> **Required action**
Your answer should be the lines below from the one holding "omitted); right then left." through the one holding "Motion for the", copied exactly and with nothing else.
========================================================================
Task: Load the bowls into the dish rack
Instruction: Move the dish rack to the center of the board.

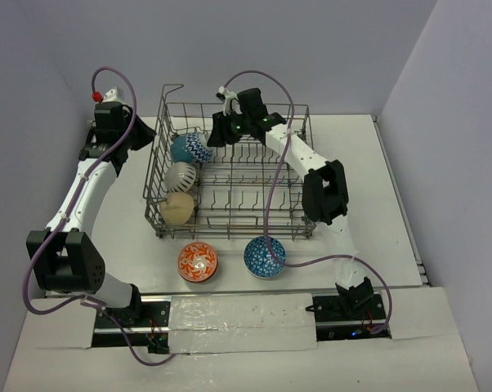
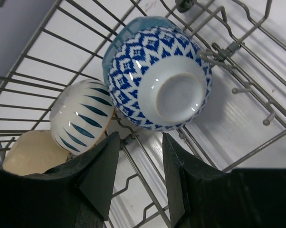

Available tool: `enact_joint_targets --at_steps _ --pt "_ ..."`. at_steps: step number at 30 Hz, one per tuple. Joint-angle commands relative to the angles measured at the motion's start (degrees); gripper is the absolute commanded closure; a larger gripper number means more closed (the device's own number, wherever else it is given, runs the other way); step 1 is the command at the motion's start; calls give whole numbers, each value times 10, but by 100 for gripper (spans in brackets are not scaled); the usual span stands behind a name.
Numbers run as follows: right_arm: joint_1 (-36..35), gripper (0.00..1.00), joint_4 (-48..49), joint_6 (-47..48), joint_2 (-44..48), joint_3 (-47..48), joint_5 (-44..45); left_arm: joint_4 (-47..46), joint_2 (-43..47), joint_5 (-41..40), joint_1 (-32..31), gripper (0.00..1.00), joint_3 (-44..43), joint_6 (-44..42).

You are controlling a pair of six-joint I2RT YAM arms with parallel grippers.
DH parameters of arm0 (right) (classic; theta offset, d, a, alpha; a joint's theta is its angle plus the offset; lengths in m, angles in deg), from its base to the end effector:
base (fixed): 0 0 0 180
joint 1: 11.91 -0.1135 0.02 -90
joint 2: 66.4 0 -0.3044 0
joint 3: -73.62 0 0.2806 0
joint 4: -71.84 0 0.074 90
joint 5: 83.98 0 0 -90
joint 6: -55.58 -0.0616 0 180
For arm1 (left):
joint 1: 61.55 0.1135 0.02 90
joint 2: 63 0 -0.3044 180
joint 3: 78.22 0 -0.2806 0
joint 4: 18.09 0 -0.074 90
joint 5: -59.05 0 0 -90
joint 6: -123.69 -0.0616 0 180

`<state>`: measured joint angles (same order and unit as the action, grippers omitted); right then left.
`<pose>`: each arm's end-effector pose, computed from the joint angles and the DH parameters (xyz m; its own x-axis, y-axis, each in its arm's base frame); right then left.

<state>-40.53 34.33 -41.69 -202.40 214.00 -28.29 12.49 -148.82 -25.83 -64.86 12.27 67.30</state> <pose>0.5305 0.3291 0.2781 -0.5784 -0.1965 -0.7917 -0.7428 0.5281 0.4116 0.3976 -0.0285 0.3739 -0.4519 -0.5261 -0.7204 -0.1359 0.8387 -0.5273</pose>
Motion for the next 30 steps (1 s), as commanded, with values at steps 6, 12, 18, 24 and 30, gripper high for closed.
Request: enact_joint_targets --at_steps 6,12,18,24,30 --pt "3 51 50 -26 -19 54 -38 13 5 62 -20 100 -24 9" --pt "3 51 55 -34 -37 64 -40 12 4 66 -20 100 -24 10" --pt "3 51 60 -34 -49 62 -37 10 5 69 -20 100 -23 11" --pt "2 53 65 -39 -64 65 -44 11 2 69 -19 100 -23 11" --pt "1 58 71 -35 -66 45 -46 11 0 72 -20 100 -23 11"
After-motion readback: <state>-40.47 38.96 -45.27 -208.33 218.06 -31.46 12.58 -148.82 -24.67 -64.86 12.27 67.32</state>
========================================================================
> **Written response**
`<state>`: measured joint angles (same order and unit as the action, grippers omitted); right then left.
`<pose>`: each arm's end-effector pose, computed from the joint angles and the DH parameters (xyz m; its own x-axis, y-axis, each in its arm's base frame); right then left.

<state>-40.53 34.33 -41.69 -202.40 214.00 -28.29 12.49 -148.82 -25.83 -64.86 12.27 67.30</state> <pose>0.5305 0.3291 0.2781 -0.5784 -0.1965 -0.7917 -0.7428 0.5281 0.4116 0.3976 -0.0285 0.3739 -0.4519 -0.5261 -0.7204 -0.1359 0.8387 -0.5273</pose>
Motion for the next 30 steps (1 s), as commanded, with values at steps 6, 12, 18, 24 and 30, gripper high for closed.

With this, the answer is done.